The recent wave of terror in Balochistan shows that Iran has not taken any significant action against the militant outfits, which are continuing to use Iranian soil as a launch pad against Pakistan.
Kulbhushan Yadav was caught on the eve of former Iranian President Hassan Rouhani’s maiden trip to Pakistan and during the visit, Pakistan’s then Chief of Army Staff General Raheel Sharif took up the Kulbhushan issue with the Iranian President. The Kulbhushan affair had a damning impact on the trip which only complicated the bilateral relationship further. Iranian involvement with criminal enterprises in Pakistan was further highlighted by the confession of Karachi gangster Uzair Baloch that he worked for Iranian intelligence. Furthermore, the involvement of Iranian Revolutionary Guards Corps (IRGC) in the recruitment of Pakistanis for its war effort in Syria has been no longer a secret and remains well on the radar of Pakistan’s security and intelligence organizations. The handling of the Kulbhushan affair by the then COAS exhibited that Pakistan appreciated the threat posed by the use of Iranian soil by Indian intelligence operatives and Baloch terrorist organizations.
It appears that with the change in command in the military, this rather confrontationist approach vis-à-vis Iran has been discarded in favour of a strategy to enhance engagement with Iranian security apparatus and to develop bilateral trust between the security regimes of both sides. This was highlighted by the multiple official visits of Pakistan’s Army Chief General Qamar Javed Bajwa to Iran and the reciprocal visits by Iranian Armed Forces Chief General Mohammad Baqeri. In these parlays between the two sides, the security situation particularly on the Pak-Iran border was discussed and Pakistan used the mechanism to convey its concerns with regards to the activities of terror outfits from Iran. Additionally, Pakistan decided to fence the border with Iran.
On the political front, Pakistan has similarly adopted a cordial and frank approach towards Iran, something also accepted and appreciated by Iranian officials. In a huge concession to Iran, Pakistan’s Premier Imran Khan while sitting in Tehran admitted the use of Pakistan’s soil against Iran. Similarly, the Pakistani government didn’t seal borders with Iran and allowed Pakistani pilgrims to return even when the first wave of Covid-19 had gripped the entire country.
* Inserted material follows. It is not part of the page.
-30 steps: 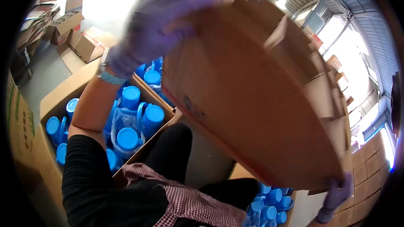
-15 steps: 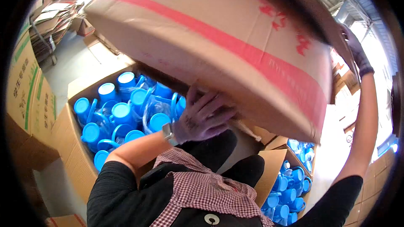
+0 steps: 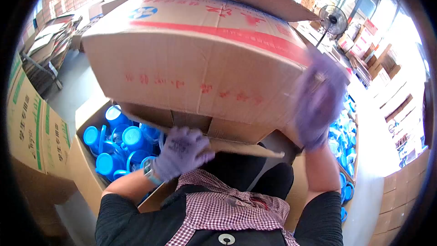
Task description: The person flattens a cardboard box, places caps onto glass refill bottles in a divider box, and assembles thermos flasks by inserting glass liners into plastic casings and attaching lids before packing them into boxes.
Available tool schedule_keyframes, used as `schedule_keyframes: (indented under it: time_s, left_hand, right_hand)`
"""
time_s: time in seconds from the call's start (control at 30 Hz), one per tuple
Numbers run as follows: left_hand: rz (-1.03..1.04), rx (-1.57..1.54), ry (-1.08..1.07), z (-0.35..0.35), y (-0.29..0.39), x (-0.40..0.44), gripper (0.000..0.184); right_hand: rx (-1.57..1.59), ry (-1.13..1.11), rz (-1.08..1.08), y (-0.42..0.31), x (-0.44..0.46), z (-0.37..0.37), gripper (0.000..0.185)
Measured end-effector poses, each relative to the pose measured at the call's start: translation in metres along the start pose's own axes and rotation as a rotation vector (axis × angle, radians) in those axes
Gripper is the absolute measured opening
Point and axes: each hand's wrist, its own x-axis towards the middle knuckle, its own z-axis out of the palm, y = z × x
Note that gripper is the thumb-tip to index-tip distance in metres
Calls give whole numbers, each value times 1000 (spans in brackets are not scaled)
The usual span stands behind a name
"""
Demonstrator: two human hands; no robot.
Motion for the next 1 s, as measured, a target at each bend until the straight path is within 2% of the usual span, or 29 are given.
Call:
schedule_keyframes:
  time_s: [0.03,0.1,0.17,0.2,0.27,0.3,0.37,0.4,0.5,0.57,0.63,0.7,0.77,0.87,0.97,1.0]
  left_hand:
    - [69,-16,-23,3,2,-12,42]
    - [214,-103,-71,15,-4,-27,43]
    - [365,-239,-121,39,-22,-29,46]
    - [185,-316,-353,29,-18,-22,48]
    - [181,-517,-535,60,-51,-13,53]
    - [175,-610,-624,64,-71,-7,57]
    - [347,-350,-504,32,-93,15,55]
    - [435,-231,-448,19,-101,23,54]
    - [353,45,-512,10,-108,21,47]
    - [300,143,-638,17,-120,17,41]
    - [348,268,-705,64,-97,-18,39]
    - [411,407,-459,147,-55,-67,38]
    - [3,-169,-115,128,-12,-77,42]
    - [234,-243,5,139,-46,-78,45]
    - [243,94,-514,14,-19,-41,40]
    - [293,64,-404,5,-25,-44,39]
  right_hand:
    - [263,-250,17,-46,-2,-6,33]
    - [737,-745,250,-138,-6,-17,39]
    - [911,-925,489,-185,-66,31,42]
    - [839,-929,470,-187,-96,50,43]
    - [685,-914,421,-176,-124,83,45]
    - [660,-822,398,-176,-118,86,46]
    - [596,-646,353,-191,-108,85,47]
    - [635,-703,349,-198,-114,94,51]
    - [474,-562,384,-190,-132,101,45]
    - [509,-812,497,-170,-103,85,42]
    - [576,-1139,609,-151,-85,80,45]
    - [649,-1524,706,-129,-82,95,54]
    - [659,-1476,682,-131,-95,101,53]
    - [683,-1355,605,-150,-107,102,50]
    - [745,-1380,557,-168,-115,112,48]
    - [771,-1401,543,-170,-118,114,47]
These steps contributed to politically streamlining and improving the bilateral relationship.
Despite this strategy on the military and security fronts, the recent wave of terror in Balochistan shows that Iran has not taken any significant action against the militant outfits, which are continuing to use Iranian soil as a launch pad against Pakistan. And neither has fencing impacted this cross-border militant movement. The time has arrived for Pakistan’s decision makers to revise this soft approach and confront Iran to play its part to improve security dynamics in the Pak-Iran border zone.
– Umar Karim is a doctoral researcher at the University of Birmingham. His research focuses on the evolution of Saudi Arabia’s strategic outlook, the Saudi-Iran tussle, conflict in Syria, and the geopolitics of Turkey, Iran and Pakistan.